For the material that follows, list every line containing the word "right".

====== Dataset section

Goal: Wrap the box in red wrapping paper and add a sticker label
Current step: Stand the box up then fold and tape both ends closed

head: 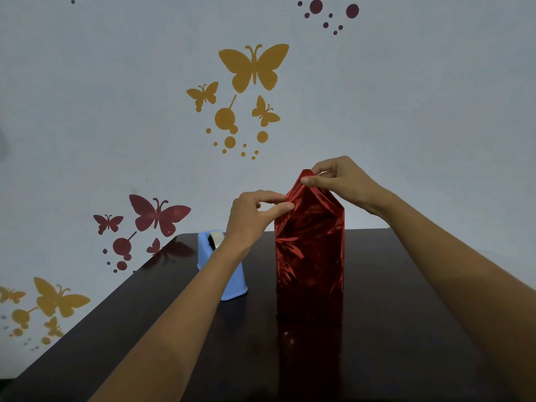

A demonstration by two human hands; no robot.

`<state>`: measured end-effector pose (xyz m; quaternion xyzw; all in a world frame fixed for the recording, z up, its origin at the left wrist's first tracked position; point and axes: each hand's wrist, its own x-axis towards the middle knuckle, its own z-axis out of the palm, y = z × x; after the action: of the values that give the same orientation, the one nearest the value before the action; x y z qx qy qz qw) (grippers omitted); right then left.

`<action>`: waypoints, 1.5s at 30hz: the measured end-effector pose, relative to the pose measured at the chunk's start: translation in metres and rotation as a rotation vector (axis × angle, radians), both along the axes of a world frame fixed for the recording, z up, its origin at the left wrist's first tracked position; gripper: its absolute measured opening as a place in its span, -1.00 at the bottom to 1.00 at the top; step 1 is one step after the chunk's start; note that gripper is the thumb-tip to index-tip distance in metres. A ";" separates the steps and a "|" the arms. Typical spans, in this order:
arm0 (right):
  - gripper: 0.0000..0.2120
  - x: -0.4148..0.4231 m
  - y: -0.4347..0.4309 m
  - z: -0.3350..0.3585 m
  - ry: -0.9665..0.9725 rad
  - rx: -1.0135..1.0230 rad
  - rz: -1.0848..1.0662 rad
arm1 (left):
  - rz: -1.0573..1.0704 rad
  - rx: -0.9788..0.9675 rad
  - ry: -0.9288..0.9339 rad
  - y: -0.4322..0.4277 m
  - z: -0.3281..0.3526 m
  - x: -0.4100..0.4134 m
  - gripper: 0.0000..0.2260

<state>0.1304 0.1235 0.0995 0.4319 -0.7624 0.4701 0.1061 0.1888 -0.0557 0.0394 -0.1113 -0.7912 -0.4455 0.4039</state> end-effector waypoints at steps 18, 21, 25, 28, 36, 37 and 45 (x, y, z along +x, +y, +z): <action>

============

• [Reply]:
`<state>`: measured end-effector pose (xyz m; quaternion xyzw; all in a world frame fixed for the recording, z up, its origin at the left wrist's first tracked position; point and axes: each hand's wrist, its own x-axis towards the middle knuckle, its own z-axis out of the palm, y = z × x; after the action: of the values that give the same orientation, the one nearest the value before the action; x y z qx qy qz qw) (grippers omitted); right then left.
arm0 (right):

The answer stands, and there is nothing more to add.